Nell Mescal’s first American show: I think Mescal is suffering from the nepo sibling negative factor, where people assume you don’t have the juice because your brother has been nominated for an Oscar. When, in fact, she is the sibling with the most juice! She also has a problem that a lot of her peer share as bedroom pop, whisper singers—many of her recorded songs sound nearly identical.6 I already liked her songwriting and voice, but her live performances and those arrangements were much more varied than her first two EPs. I’d love for her to get a smart producer and be an opener for literally anyone other than Gracie Abrams.
Italian book haul: One of my goals when I was in New York was to try and get a physical copy of Lessico famigliare by Natalia Ginzburg, which I’ve been reading in Italian on archive.org. The two bookstores (Rizzoli and The Strand) I went to with promised Italian language sections did not have it in Italian, but I did pick up some books: Dante by Alessandro Barbero and Le ragazze di Sanfrediano by Vasco Pratolini, both originally in Italian and then a copy of Wuthering Heights (Cime tempestose) by Emily Bronte and Love in the Time of Cholera (L’amore ai tempi di colera) by Gabriel Garcia Marquez.
Love in the Time of Cholera is probably the most exciting find, as a book originally written in Spanish that I have read in English in my target language. I’ve never taken a Spanish language class, but Italian and Spanish are nearly as mutually intelligible as Italian and French (my high school language). I think reading this in Italian, occasionally alongside a Spanish ebook edition for comparison will be fun.
Here’s the famous first sentence in all three languages:
Spanish: Era inevitable: el olor de las almendras amargas le recordaba siempre el destino de los amores contrariados.
English: It was inevitable: the scent of bitter almonds always reminded him of the fate of unrequited love.
Italian: Era inevitabile: l’odore delle mandorle amare gli ricordava sempre il destino delgi amori constrastati.
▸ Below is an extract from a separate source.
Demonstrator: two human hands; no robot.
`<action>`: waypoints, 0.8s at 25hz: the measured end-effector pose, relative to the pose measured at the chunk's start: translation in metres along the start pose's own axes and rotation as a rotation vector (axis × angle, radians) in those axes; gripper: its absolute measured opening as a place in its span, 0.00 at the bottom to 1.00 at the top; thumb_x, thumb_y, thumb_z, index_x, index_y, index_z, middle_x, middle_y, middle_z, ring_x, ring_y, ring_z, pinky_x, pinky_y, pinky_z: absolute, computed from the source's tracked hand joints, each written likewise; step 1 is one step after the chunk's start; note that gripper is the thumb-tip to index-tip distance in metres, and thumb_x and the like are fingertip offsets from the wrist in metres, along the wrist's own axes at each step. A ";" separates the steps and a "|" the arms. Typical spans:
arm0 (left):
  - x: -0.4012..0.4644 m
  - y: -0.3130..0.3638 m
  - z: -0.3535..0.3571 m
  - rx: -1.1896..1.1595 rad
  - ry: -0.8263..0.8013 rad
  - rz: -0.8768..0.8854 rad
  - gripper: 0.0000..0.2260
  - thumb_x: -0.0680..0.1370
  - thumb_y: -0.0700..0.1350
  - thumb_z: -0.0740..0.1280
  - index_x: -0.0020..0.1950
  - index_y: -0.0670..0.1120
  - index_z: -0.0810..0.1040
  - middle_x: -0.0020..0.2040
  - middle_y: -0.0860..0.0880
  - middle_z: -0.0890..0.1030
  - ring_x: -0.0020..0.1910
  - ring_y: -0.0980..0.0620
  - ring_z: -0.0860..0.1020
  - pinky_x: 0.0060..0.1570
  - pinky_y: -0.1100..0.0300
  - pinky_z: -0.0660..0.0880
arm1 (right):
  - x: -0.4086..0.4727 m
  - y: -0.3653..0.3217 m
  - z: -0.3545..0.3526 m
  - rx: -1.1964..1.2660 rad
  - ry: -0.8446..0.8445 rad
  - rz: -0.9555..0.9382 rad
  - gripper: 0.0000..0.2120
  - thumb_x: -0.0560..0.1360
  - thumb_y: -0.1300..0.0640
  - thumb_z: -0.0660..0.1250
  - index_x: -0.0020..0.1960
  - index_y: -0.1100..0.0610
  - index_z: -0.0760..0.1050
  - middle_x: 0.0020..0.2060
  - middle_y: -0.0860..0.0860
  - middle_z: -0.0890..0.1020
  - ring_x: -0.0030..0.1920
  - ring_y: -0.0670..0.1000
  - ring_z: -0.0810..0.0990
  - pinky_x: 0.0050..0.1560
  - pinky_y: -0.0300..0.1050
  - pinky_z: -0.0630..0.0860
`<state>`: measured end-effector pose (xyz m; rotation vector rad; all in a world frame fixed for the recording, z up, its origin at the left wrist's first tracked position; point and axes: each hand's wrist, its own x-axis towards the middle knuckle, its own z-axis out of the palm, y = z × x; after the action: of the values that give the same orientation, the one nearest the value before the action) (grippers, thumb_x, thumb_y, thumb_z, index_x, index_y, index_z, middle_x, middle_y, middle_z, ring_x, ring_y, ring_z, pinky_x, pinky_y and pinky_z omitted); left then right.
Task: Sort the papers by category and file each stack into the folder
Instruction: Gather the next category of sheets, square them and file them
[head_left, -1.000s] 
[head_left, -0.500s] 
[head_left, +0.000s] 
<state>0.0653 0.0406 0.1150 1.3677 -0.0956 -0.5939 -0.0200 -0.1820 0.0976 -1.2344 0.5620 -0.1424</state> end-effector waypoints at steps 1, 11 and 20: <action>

Most important to me, person of the Italian 104 experience, in this sentence is seeing the imperfect form in practice. The habitual action of remembering unrequited love while smelling almonds! I’m hoping to supplement my Italian language classes with a translation class in the fall, so poking at these books that I’ve read before in English, translated into Italian will be a fun project. I almost bought a book of translated into Italian 20th century American poems, but it was too big for my bag.
Only true for people with New York addresses now. Claudia Kincaid will haunt your every step, Met Board of Directors.
The way people talk about the Caryatid is so obviously gendered in a way that I bristle at easily. The emotions about this specific piece over other feels anthropomorphic and possessive, surely in part because it is a statue of a woman
Thinking of my two favorite museums in the world: The Barnes Foundation and the Sir John Soanes’ Museums.
Tomkins, Calvin. “The Cloisters ... The Cloisters ... The Cloisters ...” The Metropolitan Museum of Art Bulletin, vol. 28, no. 7, 1970, pp. 308–20. JSTOR, https://doi.org/10.2307/3258513. Accessed 18 Mar. 2025.
I pay for this streaming service about once a month every year and watch a handful of operas. I do recommend it!
In an opening act, only has an EP out way.